EXERCISE DATA:
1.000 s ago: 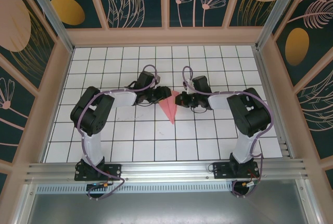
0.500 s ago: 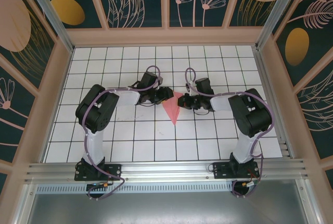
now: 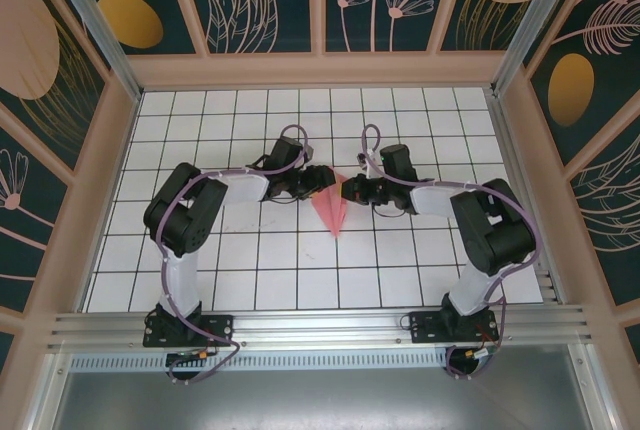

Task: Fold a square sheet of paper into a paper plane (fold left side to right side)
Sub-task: Turn over the paper at the center of the table.

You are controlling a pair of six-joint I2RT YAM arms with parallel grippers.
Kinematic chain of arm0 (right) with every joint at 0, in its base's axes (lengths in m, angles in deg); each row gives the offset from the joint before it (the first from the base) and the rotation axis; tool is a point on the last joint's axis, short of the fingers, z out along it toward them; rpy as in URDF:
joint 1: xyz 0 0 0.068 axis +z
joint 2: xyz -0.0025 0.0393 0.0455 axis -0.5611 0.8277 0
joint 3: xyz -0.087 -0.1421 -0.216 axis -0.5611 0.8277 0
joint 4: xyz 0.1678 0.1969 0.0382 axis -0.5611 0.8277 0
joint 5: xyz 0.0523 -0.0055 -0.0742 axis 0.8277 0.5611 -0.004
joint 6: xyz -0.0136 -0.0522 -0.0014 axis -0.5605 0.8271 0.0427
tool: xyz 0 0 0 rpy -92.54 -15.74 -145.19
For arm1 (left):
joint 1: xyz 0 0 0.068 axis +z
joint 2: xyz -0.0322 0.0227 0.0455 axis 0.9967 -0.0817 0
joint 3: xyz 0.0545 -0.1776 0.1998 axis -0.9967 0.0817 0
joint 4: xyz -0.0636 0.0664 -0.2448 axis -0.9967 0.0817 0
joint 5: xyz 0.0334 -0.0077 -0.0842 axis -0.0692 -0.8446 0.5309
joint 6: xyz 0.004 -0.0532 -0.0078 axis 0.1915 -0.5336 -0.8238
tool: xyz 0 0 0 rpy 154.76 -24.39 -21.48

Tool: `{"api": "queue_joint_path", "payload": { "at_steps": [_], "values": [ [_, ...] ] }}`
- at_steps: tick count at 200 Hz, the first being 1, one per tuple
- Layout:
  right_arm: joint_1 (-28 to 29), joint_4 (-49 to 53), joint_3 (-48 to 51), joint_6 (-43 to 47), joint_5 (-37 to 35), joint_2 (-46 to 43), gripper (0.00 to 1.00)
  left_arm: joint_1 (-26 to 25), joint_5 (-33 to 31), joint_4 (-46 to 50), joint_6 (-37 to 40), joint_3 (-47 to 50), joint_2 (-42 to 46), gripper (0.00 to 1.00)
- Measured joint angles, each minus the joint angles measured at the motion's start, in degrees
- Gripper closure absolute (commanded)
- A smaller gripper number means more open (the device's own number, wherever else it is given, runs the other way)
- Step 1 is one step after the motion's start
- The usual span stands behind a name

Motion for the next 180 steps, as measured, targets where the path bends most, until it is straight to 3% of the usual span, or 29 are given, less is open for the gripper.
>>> {"api": "queue_joint_path", "payload": {
  "at_steps": [107, 180],
  "values": [
    [-4.8, -5.6, 5.3, -2.6, 7.0, -7.4, 0.93, 1.0, -0.6, -2.5, -2.4, 3.7, 16.6, 0.29],
    [-6.6, -12.7, 6.6, -9.0, 14.4, -15.0, 0.92, 1.3, 3.9, -10.5, -6.5, 5.4, 17.8, 0.32]
  ]
}}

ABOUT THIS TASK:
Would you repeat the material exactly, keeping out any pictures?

THE COMPLETED TASK:
1.000 s ago: 
0.500 s ago: 
now: 

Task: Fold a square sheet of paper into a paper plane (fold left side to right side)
Sub-task: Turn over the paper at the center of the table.

You are controlling a pair of six-joint I2RT YAM arms with parallel grippers.
Kinematic chain of arm0 (right) with every joint at 0, in its base's axes (lengths in m, angles in deg); each row gives the offset from the joint before it (the first from the base) and the rotation axis; tool is a point on the last joint's axis, short of the fingers, z out along it toward them; rpy as in URDF:
joint 1: xyz 0 0 0.068 axis +z
joint 2: xyz -0.0025 0.0393 0.0455 axis -0.5611 0.8277 0
joint 3: xyz -0.087 -0.1421 -0.216 axis -0.5611 0.8277 0
joint 4: xyz 0.1678 0.1969 0.0382 axis -0.5611 0.8277 0
joint 5: xyz 0.0523 -0.0055 -0.0742 axis 0.8277 0.5611 -0.004
joint 6: xyz -0.0136 -0.0522 -0.0014 axis -0.5605 0.8271 0.0427
tool: xyz 0 0 0 rpy -92.54 -15.74 -145.19
For arm1 (left):
joint 1: xyz 0 0 0.068 axis +z
joint 2: xyz -0.0322 0.0227 0.0455 axis 0.9967 -0.0817 0
joint 3: xyz 0.0545 -0.1776 0.1998 axis -0.9967 0.0817 0
joint 4: xyz -0.0636 0.0664 -0.2448 axis -0.9967 0.0817 0
joint 5: xyz 0.0334 -0.0077 -0.0842 axis -0.0692 -0.8446 0.5309
joint 6: xyz 0.004 -0.0532 -0.0078 axis 0.1915 -0.5336 -0.8238
tool: xyz 0 0 0 rpy 154.76 -24.39 -21.48

Tool: `{"api": "queue_joint_path", "payload": { "at_steps": [_], "values": [ [_, ...] ] }}`
- at_steps: tick count at 200 Hz, the first being 1, one per tuple
- Layout:
  right_arm: joint_1 (-28 to 29), joint_4 (-49 to 53), joint_3 (-48 to 51), joint_6 (-43 to 47), joint_5 (-37 to 35), joint_2 (-46 to 43), gripper (0.00 to 1.00)
  left_arm: joint_1 (-26 to 25), joint_5 (-33 to 31), joint_4 (-46 to 50), joint_6 (-37 to 40), joint_3 (-47 to 50), joint_2 (-42 to 46), gripper (0.00 to 1.00)
- Measured joint angles, each minus the joint angles measured at the motion's start, in degrees
- Gripper closure absolute (commanded)
- A smaller gripper number means more open (the device's own number, wherever else it is given, runs the other way)
- Step 1 is one step after the motion's start
- The usual span stands behind a name

Motion for the next 180 steps, as measured, targets where the path bends most, until it is straight to 3% of the usual span, or 29 are given, less is open for the gripper.
>>> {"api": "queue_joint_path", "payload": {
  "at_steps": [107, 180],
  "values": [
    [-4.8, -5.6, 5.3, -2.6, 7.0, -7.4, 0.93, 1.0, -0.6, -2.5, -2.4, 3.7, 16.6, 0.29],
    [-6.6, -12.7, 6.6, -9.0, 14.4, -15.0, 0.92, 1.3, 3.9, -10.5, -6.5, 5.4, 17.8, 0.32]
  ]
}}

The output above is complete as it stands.